EN FR
EN FR


Section: New Results

Scalable data processing on clouds

Low-latency storage for stream processing

Participants : Ovidiu-Cristian Marcu, Alexandru Costan, Gabriel Antoniu, María Pérez, Radu Tudoran, Stefano Bortoli, Bogdan Nicolae.

We are now witnessing an unprecedented growth of data that needs to be processed at always increasing rates in order to extract valuable insights. Big Data applications are rapidly moving from a batch-oriented execution model to a streaming execution model in order to extract value from the data in real-time. Big Data streaming analytics tools have been developed to cope with the online dimension of data processing: they enable real-time handling of live data sources by means of stateful aggregations (window-based operators). In [21] we design a deduplication method specifically for window-based operators that rely on key-value stores to hold a shared state. Our key finding is that more fine-grained interactions between streaming engines and (key-value) stores (i.e., the data ingest, store, and process interfaces) need to be designed in order to better respond to scenarios that have to overcome memory scarcity.

Moreover, processing live data alone is often not enough: in many cases, such applications need to combine the live data with previously archived data to increase the quality of the extracted insights. Current streaming-oriented runtimes and middlewares are not flexible enough to deal with this trend, as they address ingestion (collection and pre-processing of data streams) and persistent storage (archival of intermediate results) using separate services. This separation often leads to I/O redundancy (e.g., write data twice to disk or transfer data twice over the network) and interference (e.g., I/O bottlenecks when collecting data streams and writing archival data simultaneously). In [20] and [27] we argue for a unified ingestion and storage architecture for streaming data that addresses the aforementioned challenge and we identify a set of constraints and benefits for such a unified model, while highlighting the important architectural aspects required to implement it in real life.

Based on these findings, we are currently developing a low-latency stream storage framework that addresses such critical real-time needs for efficient stream processing, exposing high-performance interfaces for stream ingestion, storage, and processing.

A Performance Evaluation of Apache Kafka in Support of Big Data Streaming Applications

Participants : Paul Le Noac'h, Alexandru Costan.

Stream computing is becoming a more and more popular paradigm as it enables the real-time promise of data analytics. Apache Kafka is currently the most popular framework used to ingest the data streams into the processing platforms. However, how to tune Kafka and how much resources to allocate for it remains a challenge for most users, who now rely mainly on empirical approaches to determine the best parameter settings for their deployments. Our goal in [28] is to make a through evaluation of several configurations and performance metrics of Kafka in order to allow users avoid bottlenecks, reach its full potential and avoid bottlenecks and eventually leverage some good practice for efficient stream processing.

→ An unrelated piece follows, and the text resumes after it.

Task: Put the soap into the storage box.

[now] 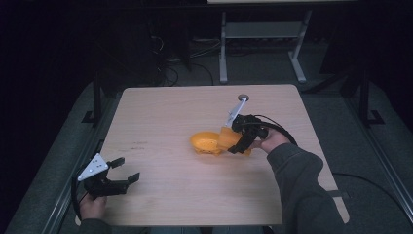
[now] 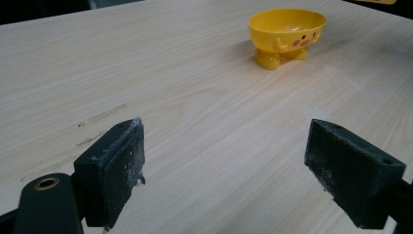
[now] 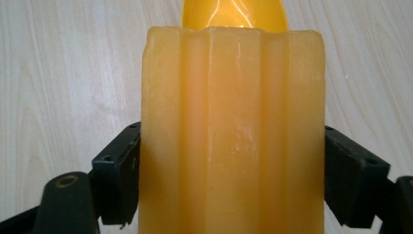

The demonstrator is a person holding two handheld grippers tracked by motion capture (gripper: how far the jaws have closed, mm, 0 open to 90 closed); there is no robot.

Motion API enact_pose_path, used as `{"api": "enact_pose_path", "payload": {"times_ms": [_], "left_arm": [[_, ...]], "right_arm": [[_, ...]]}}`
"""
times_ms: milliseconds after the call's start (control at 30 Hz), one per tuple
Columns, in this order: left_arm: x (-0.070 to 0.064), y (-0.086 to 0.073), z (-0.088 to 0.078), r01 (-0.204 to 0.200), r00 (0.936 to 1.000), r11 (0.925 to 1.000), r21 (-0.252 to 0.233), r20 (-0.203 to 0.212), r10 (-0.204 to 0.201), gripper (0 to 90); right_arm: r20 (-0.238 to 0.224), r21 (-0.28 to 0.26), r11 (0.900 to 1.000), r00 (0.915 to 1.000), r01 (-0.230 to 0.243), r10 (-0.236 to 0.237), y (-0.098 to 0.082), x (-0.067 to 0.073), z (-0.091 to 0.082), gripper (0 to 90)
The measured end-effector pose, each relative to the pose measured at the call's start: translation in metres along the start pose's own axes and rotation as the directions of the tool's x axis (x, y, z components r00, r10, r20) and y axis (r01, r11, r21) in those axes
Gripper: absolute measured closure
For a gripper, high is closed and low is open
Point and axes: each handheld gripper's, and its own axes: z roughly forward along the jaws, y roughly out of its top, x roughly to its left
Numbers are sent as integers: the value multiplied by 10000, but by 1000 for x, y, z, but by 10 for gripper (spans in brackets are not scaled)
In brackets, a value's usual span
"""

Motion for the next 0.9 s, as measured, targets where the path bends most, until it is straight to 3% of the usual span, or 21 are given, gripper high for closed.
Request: {"api": "enact_pose_path", "payload": {"times_ms": [467, 600, 833, 900], "left_arm": [[1, 0, 0, -54, 10000, 10000, 0, 9, 54, 143], [0, 0, 0, -53, 10000, 10000, 0, 4, 53, 143], [0, 0, 0, -47, 10000, 10000, 4, 26, 47, 143], [0, 0, 0, -59, 10000, 10000, 23, 29, 59, 143]], "right_arm": [[-143, 88, 9998, 9998, 173, -172, 18, -7, 6, 206], [-100, 314, 9988, 9992, 382, -379, 26, -6, 9, 206], [-202, 115, 9984, 9983, 546, -543, 40, -8, 11, 206], [-140, 336, 9969, 9974, 709, -705, 47, -9, 14, 206]]}}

Hot metadata management for geographically distributed workflows

Participants : Luis Eduardo Pineda Morales, Alexandru Costan, Gabriel Antoniu, Ji Liu, Esther Pacitti, Patrick Valduriez, Marta Mattoso.

Large-scale scientific applications are often expressed as scientific workflows (SWfs) that help defining data processing jobs and dependencies between jobs' activities. Several SWfs have huge storage and computation requirements, and so they need to be processed in multiple (cloud-federated) datacenters. It has been shown that efficient metadata handling plays a key role in the performance of computing systems. However, most of this evidence concern only single-site, HPC systems to date. In addition, the efficient scheduling of tasks among different datacenters is critical to the SWf execution. In [19], we present a hybrid distributed model and architecture, using hot metadata (frequently accessed metadata) for efficient SWf scheduling in a multisite cloud. We couple our model with a scientific workflow management system (SWfMS) to validate its applicability to real-life scientific workflows with different scheduling algorithms. We show that the combination of efficient management of hot metadata and scheduling algorithms improves the performance of SWfMS, reducing the execution time of highly parallel jobs up to 64.1 % and that of the whole scientific workflows up to 37.5 %, by avoiding unnecessary cold metadata operations. We also further discuss how to dynamically handle such hot metadata.